• Task prompt:
Starting from the first line, transcribe the whole listing exactly.

——————

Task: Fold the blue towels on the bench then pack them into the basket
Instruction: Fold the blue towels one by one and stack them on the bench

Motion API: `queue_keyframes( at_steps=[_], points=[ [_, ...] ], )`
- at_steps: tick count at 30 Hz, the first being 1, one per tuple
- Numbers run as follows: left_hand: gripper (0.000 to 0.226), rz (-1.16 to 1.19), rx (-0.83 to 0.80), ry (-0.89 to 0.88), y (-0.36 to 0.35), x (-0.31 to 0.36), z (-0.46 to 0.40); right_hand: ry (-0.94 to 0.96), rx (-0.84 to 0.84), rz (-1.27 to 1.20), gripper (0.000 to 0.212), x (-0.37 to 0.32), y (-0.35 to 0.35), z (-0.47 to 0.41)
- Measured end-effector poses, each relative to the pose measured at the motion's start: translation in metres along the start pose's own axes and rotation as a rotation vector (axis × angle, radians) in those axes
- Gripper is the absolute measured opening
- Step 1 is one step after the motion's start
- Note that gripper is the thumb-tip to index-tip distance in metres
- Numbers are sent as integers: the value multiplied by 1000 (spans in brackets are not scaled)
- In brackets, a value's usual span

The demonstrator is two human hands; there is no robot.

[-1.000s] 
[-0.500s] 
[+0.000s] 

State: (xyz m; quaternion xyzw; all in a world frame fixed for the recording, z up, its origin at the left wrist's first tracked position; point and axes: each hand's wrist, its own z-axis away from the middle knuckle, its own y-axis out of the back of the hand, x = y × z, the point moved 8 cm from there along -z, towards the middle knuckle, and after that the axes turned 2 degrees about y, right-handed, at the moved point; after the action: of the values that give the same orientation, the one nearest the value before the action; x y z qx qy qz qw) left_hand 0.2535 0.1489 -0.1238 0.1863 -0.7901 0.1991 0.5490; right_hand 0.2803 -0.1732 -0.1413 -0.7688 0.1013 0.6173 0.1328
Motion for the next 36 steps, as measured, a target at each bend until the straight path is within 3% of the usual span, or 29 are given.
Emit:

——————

• Written solution:
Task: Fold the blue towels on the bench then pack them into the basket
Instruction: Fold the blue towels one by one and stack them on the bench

Motion API: `queue_keyframes( at_steps=[_], points=[ [_, ...] ], )`
- at_steps: tick count at 30 Hz, the first being 1, one per tuple
- Numbers run as follows: left_hand: gripper (0.000 to 0.226), rz (-1.16 to 1.19), rx (-0.83 to 0.80), ry (-0.89 to 0.88), y (-0.36 to 0.35), x (-0.31 to 0.36), z (-0.46 to 0.40); right_hand: ry (-0.94 to 0.96), rx (-0.84 to 0.84), rz (-1.27 to 1.20), gripper (0.000 to 0.212), x (-0.37 to 0.32), y (-0.35 to 0.35), z (-0.47 to 0.41)
- Measured end-effector poses, each relative to the pose measured at the motion's start: translation in metres along the start pose's own axes and rotation as a rotation vector (axis × angle, radians) in those axes
- Gripper is the absolute measured opening
- Step 1 is one step after the motion's start
- Note that gripper is the thumb-tip to index-tip distance in metres
- Numbers are sent as integers: the value multiplied by 1000 (spans in brackets are not scaled)
- In brackets, a value's usual span

The demonstrator is two human hands; there is no robot.

[-1.000s] 
[-0.500s] 
[+0.000s] 

State: (xyz m; quaternion xyzw; all in a world frame fixed for the recording, z up, its origin at the left wrist's first tracked position; point and axes: each hand's wrist, its own z-axis away from the middle knuckle, its own y-axis out of the back of the hand, x = y × z, the point moved 8 cm from there along -z, towards the middle knuckle, and after that the axes turned 2 degrees about y, right-handed, at the moved point; after the action: of the values that give the same orientation, the one nearest the value before the action; x y z qx qy qz qw) left_hand 0.2535 0.1489 -0.1238 0.1863 -0.7901 0.1991 0.5490; right_hand 0.2803 -0.1732 -0.1413 -0.7688 0.1013 0.6173 0.1328
Motion for the next 36 steps, as measured, a target at each bend until the straight path is within 3% of the usual span, or 29 are given.
Emit:

Nothing else is needed for this exercise.